Recorded data
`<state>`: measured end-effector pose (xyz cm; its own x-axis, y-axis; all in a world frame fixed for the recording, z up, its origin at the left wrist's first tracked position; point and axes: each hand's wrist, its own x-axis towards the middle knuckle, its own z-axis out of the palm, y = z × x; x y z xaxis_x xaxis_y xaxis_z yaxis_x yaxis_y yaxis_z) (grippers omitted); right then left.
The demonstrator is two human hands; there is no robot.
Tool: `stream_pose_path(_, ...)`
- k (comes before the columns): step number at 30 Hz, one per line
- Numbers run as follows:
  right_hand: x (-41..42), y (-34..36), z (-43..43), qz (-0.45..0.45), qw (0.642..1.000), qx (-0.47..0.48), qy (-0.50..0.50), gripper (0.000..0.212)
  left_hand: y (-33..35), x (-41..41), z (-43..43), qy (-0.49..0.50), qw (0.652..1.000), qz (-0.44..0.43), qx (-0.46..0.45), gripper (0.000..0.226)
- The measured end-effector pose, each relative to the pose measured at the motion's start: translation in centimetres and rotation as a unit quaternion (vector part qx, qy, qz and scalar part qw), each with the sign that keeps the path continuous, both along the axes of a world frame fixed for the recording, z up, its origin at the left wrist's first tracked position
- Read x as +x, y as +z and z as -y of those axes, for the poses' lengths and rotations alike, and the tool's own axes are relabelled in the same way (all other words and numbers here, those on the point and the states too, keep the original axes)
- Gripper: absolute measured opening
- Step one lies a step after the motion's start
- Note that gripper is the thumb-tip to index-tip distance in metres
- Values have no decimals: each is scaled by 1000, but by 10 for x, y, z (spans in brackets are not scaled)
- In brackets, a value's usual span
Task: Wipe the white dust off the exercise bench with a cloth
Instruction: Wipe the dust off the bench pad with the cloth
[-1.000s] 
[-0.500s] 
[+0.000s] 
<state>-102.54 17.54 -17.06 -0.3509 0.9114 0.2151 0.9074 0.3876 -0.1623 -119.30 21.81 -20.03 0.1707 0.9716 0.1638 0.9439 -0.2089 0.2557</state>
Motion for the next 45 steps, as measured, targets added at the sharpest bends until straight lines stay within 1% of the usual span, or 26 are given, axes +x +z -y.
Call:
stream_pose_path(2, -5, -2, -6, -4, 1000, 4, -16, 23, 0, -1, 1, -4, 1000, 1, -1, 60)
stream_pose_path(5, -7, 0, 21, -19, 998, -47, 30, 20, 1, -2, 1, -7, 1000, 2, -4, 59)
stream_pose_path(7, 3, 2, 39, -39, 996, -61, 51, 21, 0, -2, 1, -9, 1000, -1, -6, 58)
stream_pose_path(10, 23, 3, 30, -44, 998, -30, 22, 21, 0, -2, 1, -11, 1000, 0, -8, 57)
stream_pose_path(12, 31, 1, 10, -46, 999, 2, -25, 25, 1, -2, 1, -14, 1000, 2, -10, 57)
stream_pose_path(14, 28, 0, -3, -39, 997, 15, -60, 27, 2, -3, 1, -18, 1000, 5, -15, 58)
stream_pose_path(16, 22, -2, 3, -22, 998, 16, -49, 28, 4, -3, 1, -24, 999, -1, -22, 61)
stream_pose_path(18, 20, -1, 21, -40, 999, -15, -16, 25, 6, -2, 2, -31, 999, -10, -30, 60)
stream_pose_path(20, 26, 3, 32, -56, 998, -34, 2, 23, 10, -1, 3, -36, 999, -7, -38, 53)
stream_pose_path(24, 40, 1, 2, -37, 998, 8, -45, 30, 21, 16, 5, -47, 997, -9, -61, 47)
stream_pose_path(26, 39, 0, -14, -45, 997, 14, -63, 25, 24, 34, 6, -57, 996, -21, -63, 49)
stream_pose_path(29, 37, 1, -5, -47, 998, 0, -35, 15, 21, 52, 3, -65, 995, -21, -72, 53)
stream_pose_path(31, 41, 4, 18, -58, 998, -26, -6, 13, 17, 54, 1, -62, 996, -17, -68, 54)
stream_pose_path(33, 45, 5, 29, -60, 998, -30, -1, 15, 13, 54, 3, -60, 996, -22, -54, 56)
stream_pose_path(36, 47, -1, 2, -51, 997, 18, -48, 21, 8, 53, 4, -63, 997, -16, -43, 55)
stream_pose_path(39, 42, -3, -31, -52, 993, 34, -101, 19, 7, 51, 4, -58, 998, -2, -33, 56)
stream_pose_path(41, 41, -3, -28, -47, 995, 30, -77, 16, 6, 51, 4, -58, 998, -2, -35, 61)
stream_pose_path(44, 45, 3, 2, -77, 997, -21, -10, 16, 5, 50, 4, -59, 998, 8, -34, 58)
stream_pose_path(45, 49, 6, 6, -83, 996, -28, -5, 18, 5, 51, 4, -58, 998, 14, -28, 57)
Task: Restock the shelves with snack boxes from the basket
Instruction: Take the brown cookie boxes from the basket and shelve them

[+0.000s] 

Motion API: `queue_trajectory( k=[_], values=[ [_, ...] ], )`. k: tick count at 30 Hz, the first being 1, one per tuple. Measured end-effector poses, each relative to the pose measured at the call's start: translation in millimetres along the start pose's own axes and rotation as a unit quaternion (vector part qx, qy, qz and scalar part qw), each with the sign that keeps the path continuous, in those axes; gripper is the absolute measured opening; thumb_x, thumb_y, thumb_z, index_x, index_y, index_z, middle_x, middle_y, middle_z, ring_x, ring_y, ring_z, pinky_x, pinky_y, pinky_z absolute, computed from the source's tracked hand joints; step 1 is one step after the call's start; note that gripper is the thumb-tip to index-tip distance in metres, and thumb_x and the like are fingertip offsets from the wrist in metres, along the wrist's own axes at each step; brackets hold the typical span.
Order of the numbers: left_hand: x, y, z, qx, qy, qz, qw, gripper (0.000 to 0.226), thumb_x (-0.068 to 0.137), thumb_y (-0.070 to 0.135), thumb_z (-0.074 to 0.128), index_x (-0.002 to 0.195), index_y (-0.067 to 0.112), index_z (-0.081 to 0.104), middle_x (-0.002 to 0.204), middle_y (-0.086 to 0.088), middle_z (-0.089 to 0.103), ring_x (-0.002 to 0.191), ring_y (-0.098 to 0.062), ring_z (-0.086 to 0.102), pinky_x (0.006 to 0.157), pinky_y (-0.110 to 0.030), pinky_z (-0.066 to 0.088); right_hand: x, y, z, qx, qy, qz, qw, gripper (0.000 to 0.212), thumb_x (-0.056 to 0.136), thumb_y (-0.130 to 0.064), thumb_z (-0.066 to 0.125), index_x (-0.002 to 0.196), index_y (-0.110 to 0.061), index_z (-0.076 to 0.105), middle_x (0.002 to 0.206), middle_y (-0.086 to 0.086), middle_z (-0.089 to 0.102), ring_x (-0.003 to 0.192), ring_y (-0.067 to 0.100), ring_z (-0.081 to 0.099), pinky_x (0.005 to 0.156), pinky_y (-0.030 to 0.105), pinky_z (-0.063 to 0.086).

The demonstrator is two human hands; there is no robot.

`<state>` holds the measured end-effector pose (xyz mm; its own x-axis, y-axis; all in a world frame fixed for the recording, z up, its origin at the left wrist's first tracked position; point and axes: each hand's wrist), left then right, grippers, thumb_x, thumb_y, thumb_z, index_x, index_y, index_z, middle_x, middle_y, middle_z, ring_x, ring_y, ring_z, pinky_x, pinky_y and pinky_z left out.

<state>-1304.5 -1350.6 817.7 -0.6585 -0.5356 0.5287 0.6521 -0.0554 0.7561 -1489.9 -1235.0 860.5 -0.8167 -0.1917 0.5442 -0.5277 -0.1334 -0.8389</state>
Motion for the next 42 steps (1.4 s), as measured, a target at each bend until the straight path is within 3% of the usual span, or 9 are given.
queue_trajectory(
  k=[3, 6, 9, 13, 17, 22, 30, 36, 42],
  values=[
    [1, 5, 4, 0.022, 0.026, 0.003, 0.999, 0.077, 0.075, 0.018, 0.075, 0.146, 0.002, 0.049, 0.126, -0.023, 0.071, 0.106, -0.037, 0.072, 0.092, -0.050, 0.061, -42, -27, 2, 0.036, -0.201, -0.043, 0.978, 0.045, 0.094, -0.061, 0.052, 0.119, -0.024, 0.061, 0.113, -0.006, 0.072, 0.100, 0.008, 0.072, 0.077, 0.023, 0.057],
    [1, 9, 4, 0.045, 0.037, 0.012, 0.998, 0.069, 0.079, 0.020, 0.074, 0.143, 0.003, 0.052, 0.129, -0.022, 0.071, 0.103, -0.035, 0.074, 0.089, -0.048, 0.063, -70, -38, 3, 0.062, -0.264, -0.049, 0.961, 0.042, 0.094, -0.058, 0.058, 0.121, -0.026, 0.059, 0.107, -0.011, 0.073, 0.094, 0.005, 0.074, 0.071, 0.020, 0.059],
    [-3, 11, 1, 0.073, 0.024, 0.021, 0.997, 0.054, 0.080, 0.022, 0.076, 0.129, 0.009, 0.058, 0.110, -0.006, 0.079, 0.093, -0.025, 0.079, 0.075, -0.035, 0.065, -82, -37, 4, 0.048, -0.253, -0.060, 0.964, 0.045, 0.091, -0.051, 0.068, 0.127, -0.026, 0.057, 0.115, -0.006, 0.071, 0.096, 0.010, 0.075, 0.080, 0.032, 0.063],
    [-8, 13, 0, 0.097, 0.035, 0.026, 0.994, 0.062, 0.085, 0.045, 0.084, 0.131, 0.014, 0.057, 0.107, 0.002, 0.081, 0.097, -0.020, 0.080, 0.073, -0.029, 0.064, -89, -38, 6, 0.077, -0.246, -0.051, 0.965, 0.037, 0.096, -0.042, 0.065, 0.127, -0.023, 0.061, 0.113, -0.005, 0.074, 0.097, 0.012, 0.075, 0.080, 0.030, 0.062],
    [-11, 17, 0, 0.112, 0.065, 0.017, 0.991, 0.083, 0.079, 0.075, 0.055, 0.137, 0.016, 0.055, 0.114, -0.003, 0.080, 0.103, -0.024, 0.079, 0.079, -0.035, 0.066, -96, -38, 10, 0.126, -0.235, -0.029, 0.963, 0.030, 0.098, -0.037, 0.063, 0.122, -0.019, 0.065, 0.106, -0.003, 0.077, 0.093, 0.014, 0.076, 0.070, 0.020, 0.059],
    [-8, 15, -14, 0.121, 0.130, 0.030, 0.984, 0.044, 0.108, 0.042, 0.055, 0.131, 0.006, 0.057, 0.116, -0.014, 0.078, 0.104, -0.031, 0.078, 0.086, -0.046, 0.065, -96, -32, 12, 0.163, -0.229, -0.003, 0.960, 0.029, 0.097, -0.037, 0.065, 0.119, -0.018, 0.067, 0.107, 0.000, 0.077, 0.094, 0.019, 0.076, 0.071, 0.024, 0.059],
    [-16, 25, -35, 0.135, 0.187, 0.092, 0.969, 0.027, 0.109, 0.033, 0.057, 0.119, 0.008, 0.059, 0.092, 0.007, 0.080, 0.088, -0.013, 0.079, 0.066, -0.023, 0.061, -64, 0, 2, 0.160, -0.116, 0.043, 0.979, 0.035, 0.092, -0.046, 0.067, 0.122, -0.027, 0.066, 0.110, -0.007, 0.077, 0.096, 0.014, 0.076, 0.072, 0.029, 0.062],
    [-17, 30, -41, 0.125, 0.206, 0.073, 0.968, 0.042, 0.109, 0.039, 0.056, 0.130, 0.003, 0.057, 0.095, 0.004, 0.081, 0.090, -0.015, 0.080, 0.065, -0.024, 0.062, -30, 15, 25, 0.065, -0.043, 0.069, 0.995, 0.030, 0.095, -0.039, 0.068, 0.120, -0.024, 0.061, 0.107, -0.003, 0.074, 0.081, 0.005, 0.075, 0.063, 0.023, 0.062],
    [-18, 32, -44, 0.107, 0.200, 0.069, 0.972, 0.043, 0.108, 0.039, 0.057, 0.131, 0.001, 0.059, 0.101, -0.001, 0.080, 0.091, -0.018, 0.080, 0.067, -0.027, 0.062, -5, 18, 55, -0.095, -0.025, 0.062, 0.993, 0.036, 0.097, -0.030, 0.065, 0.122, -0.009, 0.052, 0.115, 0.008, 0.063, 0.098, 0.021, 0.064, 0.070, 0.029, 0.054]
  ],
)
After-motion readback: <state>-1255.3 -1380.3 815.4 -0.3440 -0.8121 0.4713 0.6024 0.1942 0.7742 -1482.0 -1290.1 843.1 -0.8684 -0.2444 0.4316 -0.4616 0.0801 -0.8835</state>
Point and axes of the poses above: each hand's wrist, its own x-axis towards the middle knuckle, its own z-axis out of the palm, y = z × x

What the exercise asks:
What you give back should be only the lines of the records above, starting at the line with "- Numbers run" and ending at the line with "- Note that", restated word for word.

Exercise response:
- Numbers run as follows:
  right_hand: x (-41..42), y (-34..36), z (-43..43), qz (-0.45..0.45), qw (0.642..1.000), qx (-0.47..0.48), qy (-0.50..0.50), gripper (0.000..0.212)
  left_hand: y (-33..35), x (-41..41), z (-43..43), qy (-0.49..0.50), qw (0.652..1.000), qz (-0.44..0.43), qx (-0.46..0.45), gripper (0.000..0.226)
- The measured end-effector pose, each relative to the pose measured at the motion's start: translation in centimetres and rotation as a unit quaternion (vector part qx, qy, qz and scalar part qw), each with the sign that keeps the path continuous, both along the axes of a world frame fixed for the recording, z up, its origin at the left wrist's first tracked position
- Read x as +x, y as +z and z as -y of those axes, for the poses' lengths and rotations alike, and the tool's own axes are relabelled in the same way (all other words and numbers here, those on the point and the states too, keep the original axes)
- Gripper: absolute measured opening
- Step one lies a step after the motion's start
- Note that gripper is the thumb-tip to index-tip distance in metres

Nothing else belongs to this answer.